Refondation à Madagascar : le vieux système est-il vraiment en train de se réformer ?
Deux informations révélatrices
À Madagascar, deux informations récentes se sont brutalement télescopées.
La première concerne les réticences persistantes autour de la transparence au sein de l’Assemblée nationale. La seconde touche à la volonté de modifier la représentation parlementaire au sein de la Haute Cour Constitutionnelle (HCC), pourtant censée rester l’un des derniers arbitres institutionnels du pays.
Prises séparément, ces informations pourraient sembler relever du fonctionnement classique des institutions. Mais mises côte à côte, elles dessinent une question beaucoup plus profonde : ceux qui dirigent aujourd’hui la vie politique malgache souhaitent-ils réellement refonder le système… ou simplement le réorganiser à leur avantage ?
Une refondation portée par les anciens acteurs
Car il faut rappeler une réalité simple : les députés actuellement en place ont tous été élus sous l’ancien système politique que l’on prétend aujourd’hui vouloir dépasser.
Dès lors, une interrogation légitime se pose : comment ceux qui ont prospéré dans l’ancien fonctionnement pourraient-ils devenir spontanément les artisans de sa transformation profonde ?
Depuis plusieurs mois, le mot “Refondation” occupe l’espace politique. Concertations, déplacements officiels, discours sur la reconstruction nationale, volonté affichée d’écoute du peuple : le vocabulaire est ambitieux. Pourtant, sur le terrain institutionnel, les vieux réflexes semblent toujours bien présents.
Une proximité persistante avec le pouvoir
À chaque déplacement présidentiel, une importante délégation de députés accompagne le cortège officiel. Une proximité politique qui, dans l’histoire récente de Madagascar, a rarement rimé avec indépendance parlementaire.
Car depuis des décennies, l’Assemblée nationale malgache souffre du même reproche : représenter davantage les intérêts du pouvoir en place et les intérêts de ses membres que ceux du peuple lui-même.
Les débats récurrents sur les avantages parlementaires, les véhicules de fonction, les privilèges et les indemnités ont régulièrement alimenté la presse et l’opinion publique. Rien de nouveau sous le soleil des tropiques malgaches.
Le contraste entre discours et pratiques
Ce qui devient plus préoccupant aujourd’hui, c’est le contraste entre le discours de rupture et certaines pratiques qui donnent au contraire l’impression d’une continuité politique parfaitement assumée.
Car une véritable Refondation commencerait logiquement par davantage de transparence :
- transparence sur les décisions ;
- transparence sur les avantages ;
- transparence sur le rôle réel des institutions ;
- transparence sur l’organisation des concertations nationales ;
- transparence sur les mécanismes de contrôle du pouvoir.
Or, ce sont précisément ces sujets qui semblent encore provoquer malaise, silence ou évitement.
La HCC au cœur des inquiétudes
Le débat autour de la HCC cristallise particulièrement les inquiétudes. Dans toutes les démocraties fragiles, l’indépendance des institutions de contrôle constitue une ligne rouge.
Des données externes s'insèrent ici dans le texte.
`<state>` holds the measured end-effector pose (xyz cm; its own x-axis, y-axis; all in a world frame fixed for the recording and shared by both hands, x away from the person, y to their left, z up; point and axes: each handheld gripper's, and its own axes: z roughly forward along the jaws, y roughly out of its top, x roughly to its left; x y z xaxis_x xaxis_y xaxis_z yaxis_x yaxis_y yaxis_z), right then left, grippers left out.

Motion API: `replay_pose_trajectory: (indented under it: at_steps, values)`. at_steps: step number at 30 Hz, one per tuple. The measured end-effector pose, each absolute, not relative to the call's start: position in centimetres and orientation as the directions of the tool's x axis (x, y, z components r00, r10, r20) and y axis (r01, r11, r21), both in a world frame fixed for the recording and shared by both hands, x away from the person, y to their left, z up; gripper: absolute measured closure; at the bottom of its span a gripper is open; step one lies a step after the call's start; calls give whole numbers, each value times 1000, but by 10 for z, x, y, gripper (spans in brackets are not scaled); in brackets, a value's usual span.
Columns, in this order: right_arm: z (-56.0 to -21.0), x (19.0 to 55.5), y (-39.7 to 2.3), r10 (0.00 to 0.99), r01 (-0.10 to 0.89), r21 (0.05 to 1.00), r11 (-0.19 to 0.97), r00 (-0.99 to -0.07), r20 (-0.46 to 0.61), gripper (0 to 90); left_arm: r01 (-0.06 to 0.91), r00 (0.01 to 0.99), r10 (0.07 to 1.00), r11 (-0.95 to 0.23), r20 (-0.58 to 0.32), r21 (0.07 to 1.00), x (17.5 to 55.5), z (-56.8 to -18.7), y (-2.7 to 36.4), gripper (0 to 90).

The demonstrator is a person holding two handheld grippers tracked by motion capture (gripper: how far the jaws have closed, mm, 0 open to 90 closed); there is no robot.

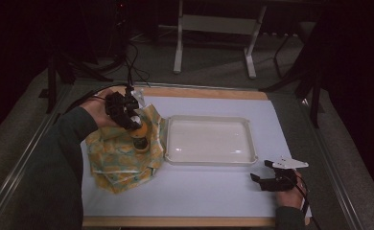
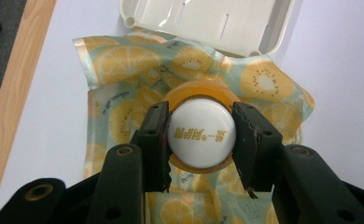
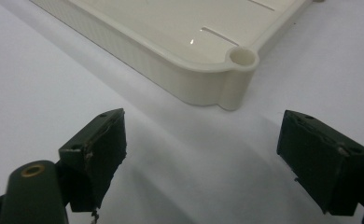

Lorsqu’un pouvoir politique commence à vouloir remodeler les contre-pouvoirs pendant une période de transition ou de “Refondation”, le doute devient inévitable.
La question n’est donc plus seulement de savoir si les responsables politiques soutiennent la Refondation.
La véritable question est ailleurs :
acceptent-ils que cette Refondation commence par les contrôler eux-mêmes ?
Le regard du peuple
Pour l’instant, beaucoup de citoyens ont le sentiment d’assister davantage à une convergence d’intérêts qu’à une véritable révolution institutionnelle.
À Madagascar, on appelle cela le rendez-vous des “tia sy manina”.
Une formule populaire qui traduit une réalité politique ancienne : des acteurs différents, parfois opposés en apparence, mais qui finissent toujours par trouver un terrain d’entente lorsqu’il s’agit de préserver leurs positions.
Pendant ce temps, le peuple observe.
Il écoute les discours.
Il entend les promesses.
Il regarde les tournées officielles.
Mais il attend encore les actes capables de prouver que cette Refondation ne sera pas simplement un nouveau décor posé sur les fondations intactes de l’ancien système.
Une crédibilité encore à prouver
Et c’est précisément là que se jouera la crédibilité du processus engagé.